Sousa Maria J P, Pinho Armando J, Pratas Diogo
Institute of Electronics and Informatics Engineering of Aveiro (IEETA), University of Aveiro, Campus Universitário de Santiago, 3810-193 Aveiro, Portugal.
Department of Electronics, Telecommunications and Informatics (DETI), University of Aveiro, Campus Universitário de Santiago, 3810-193 Aveiro, Portugal.
Bioinformatics. 2024 Nov 28;40(12). doi: 10.1093/bioinformatics/btae725.
Large-scale genomic projects grapple with the complex challenge of reducing medium- and long-term storage space and its associated energy consumption, monetary costs, and environmental footprint.

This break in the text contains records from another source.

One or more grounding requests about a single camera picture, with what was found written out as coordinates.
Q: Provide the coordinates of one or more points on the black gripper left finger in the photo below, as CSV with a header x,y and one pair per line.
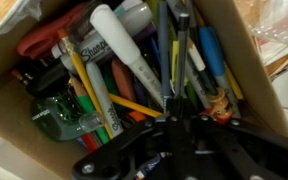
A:
x,y
134,146

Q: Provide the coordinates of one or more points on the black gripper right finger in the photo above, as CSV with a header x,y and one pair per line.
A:
x,y
237,150

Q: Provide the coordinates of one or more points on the dark slim pen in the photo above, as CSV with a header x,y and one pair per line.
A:
x,y
183,50

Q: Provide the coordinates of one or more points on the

We present JARVIS3, an advanced tool engineered for the efficient reference-free compression of genomic sequences. JARVIS3 introduces a pioneering approach, specifically through enhanced table memory models and probabilistic lookup-tables applied in repeat models. These optimizations are pivotal in substantially enhancing computational efficiency. JARVIS3 offers three distinct profiles: (i) rapid computation with moderate compression, (ii) a balanced trade-off between time and compression, and (iii) slower computation with significantly higher compression ratios. The implementation of JARVIS3 is rooted in the C programming language, building upon the success of its predecessor, JARVIS2. JARVIS3 shows substantial speed improvements relative to JARVIS2 while providing slightly better compression. Furthermore, we provide a versatile C/Bash implementation, facilitating the application in FASTA and FASTQ data, including the capability for parallel computation. In addition, JARVIS3 includes a mode for outputting bit information, as well as providing the Normalized Compression and bit rates, facilitating compression-based analysis. This establishes JARVIS3 as an open-source solution for genomic data compression and analysis.
JARVIS3 is freely available at https://github.com/cobilab/jarvis3.
大型基因组项目面临着减少中长期存储空间及其相关能源消耗、货币成本和环境足迹这一复杂挑战。
我们展示了JARVIS3,这是一种为基因组序列的高效无参考压缩而设计的先进工具。JARVIS3引入了一种开创性方法,特别是通过增强表内存模型和应用于重复模型的概率查找表。这些优化对于大幅提高计算效率至关重要。JARVIS3提供三种不同的配置文件:(i)具有适度压缩的快速计算,(ii)时间与压缩之间的平衡权衡,以及(iii)具有显著更高压缩率的较慢计算。JARVIS3的实现基于C编程语言,它是在其前身JARVIS2成功的基础上构建的。与JARVIS2相比,JARVIS3显示出大幅的速度提升,同时提供略好的压缩效果。此外,我们提供了一种通用的C/Bash实现方式,便于在FASTA和FASTQ数据中应用,包括并行计算能力。此外,JARVIS3包括一种输出位信息的模式,以及提供归一化压缩率和比特率,便于基于压缩的分析。这使JARVIS3成为基因组数据压缩和分析的开源解决方案。